**PROBLEM TO WORK ON**
For every line in the data below that contains "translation", copy the line.

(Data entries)
·····

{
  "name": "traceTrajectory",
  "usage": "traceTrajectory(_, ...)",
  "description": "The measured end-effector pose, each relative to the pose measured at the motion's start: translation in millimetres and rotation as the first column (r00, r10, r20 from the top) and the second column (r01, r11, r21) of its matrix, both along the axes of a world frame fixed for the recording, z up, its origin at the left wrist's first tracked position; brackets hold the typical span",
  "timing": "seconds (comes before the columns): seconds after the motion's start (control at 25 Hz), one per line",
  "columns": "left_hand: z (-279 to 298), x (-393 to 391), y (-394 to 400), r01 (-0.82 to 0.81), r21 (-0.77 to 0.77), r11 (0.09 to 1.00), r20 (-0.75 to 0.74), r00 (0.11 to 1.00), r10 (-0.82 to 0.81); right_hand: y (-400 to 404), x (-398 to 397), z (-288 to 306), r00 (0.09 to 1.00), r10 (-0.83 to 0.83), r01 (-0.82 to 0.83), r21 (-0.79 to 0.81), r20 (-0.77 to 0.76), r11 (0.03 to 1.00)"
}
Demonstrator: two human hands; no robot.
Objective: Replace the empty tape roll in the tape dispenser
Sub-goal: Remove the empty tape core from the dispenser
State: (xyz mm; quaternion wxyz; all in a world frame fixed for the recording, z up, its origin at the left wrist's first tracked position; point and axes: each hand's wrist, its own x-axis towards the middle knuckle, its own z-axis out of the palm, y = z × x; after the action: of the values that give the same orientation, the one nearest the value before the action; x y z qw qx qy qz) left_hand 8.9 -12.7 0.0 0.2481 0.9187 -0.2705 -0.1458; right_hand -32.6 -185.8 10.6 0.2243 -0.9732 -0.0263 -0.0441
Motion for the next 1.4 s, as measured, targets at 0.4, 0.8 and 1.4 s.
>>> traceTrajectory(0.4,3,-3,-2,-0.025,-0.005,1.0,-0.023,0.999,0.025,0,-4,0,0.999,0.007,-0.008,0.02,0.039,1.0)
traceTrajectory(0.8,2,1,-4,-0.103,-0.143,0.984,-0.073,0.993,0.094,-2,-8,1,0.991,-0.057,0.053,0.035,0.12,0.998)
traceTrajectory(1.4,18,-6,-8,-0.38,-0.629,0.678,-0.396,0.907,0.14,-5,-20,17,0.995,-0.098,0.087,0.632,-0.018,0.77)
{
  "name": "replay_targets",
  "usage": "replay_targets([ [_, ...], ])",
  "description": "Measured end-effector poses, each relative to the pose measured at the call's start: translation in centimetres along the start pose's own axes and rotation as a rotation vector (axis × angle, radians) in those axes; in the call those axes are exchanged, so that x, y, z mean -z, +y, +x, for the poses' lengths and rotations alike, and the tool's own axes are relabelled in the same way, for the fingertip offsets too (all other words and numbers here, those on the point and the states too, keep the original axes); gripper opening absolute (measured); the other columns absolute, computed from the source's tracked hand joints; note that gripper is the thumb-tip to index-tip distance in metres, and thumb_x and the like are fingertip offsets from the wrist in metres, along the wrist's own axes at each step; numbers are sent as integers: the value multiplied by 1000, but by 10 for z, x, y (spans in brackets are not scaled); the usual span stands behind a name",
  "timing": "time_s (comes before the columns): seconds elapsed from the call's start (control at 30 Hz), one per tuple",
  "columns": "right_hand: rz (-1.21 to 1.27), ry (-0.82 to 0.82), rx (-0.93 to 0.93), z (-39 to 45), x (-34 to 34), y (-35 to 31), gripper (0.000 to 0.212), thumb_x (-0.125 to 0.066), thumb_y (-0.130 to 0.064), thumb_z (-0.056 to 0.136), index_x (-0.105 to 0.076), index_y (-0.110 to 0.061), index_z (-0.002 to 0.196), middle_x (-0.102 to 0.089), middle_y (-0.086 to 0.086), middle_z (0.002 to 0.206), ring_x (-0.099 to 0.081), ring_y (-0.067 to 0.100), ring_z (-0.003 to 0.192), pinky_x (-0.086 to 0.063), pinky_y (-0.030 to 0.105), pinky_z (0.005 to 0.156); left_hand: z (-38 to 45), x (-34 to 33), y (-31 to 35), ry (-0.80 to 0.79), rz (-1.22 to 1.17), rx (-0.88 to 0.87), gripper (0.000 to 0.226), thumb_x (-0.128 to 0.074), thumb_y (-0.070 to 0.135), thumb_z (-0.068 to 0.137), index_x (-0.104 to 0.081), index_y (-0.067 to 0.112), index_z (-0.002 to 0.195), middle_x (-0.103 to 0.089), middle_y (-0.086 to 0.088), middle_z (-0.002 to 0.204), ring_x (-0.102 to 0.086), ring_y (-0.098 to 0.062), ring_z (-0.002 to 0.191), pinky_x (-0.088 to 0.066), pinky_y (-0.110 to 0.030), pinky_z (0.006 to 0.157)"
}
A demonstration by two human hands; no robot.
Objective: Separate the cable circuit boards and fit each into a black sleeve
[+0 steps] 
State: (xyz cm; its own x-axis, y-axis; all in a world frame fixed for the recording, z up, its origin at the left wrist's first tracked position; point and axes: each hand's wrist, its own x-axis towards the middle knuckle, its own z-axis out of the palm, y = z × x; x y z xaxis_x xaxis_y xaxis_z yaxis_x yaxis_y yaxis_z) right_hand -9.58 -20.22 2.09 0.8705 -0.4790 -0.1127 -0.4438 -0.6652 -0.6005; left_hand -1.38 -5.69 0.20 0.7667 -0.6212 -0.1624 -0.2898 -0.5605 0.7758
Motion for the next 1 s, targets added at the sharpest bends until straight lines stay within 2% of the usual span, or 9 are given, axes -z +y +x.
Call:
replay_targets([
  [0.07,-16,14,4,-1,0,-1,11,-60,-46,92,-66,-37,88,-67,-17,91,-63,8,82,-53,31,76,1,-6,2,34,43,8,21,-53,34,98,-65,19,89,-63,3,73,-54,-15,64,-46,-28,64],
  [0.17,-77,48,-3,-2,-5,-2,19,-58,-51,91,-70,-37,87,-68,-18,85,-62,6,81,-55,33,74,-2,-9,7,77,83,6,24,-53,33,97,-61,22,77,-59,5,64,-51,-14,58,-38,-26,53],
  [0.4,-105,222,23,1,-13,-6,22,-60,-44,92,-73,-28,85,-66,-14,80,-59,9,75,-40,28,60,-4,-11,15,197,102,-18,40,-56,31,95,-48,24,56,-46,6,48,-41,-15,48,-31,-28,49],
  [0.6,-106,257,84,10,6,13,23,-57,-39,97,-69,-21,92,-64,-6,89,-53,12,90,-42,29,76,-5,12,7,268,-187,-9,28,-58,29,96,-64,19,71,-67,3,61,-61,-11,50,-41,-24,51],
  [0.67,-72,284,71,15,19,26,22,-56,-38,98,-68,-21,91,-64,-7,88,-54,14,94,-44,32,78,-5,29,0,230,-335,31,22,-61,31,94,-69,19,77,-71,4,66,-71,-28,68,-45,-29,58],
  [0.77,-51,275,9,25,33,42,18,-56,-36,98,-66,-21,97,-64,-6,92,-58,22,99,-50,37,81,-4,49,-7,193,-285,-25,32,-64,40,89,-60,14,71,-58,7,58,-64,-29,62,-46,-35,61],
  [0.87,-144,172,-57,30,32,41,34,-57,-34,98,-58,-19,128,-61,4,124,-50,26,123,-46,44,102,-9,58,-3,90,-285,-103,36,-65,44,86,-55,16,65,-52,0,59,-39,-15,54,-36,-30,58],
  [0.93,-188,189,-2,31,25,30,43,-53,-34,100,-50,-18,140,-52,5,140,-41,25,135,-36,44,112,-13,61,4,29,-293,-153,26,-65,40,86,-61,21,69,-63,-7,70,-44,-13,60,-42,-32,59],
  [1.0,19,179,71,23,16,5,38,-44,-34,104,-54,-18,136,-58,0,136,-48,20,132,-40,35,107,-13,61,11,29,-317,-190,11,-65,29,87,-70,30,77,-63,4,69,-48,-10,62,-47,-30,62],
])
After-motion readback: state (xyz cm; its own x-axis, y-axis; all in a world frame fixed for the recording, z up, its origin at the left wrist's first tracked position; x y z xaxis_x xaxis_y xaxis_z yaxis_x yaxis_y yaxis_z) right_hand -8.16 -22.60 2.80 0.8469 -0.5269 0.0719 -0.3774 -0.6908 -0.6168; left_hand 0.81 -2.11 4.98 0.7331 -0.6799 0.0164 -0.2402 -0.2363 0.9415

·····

**TASK SOLUTION**
  "description": "The measured end-effector pose, each relative to the pose measured at the motion's start: translation in millimetres and rotation as the first column (r00, r10, r20 from the top) and the second column (r01, r11, r21) of its matrix, both along the axes of a world frame fixed for the recording, z up, its origin at the left wrist's first tracked position; brackets hold the typical span",
  "description": "Measured end-effector poses, each relative to the pose measured at the call's start: translation in centimetres along the start pose's own axes and rotation as a rotation vector (axis × angle, radians) in those axes; in the call those axes are exchanged, so that x, y, z mean -z, +y, +x, for the poses' lengths and rotations alike, and the tool's own axes are relabelled in the same way, for the fingertip offsets too (all other words and numbers here, those on the point and the states too, keep the original axes); gripper opening absolute (measured); the other columns absolute, computed from the source's tracked hand joints; note that gripper is the thumb-tip to index-tip distance in metres, and thumb_x and the like are fingertip offsets from the wrist in metres, along the wrist's own axes at each step; numbers are sent as integers: the value multiplied by 1000, but by 10 for z, x, y (spans in brackets are not scaled); the usual span stands behind a name",

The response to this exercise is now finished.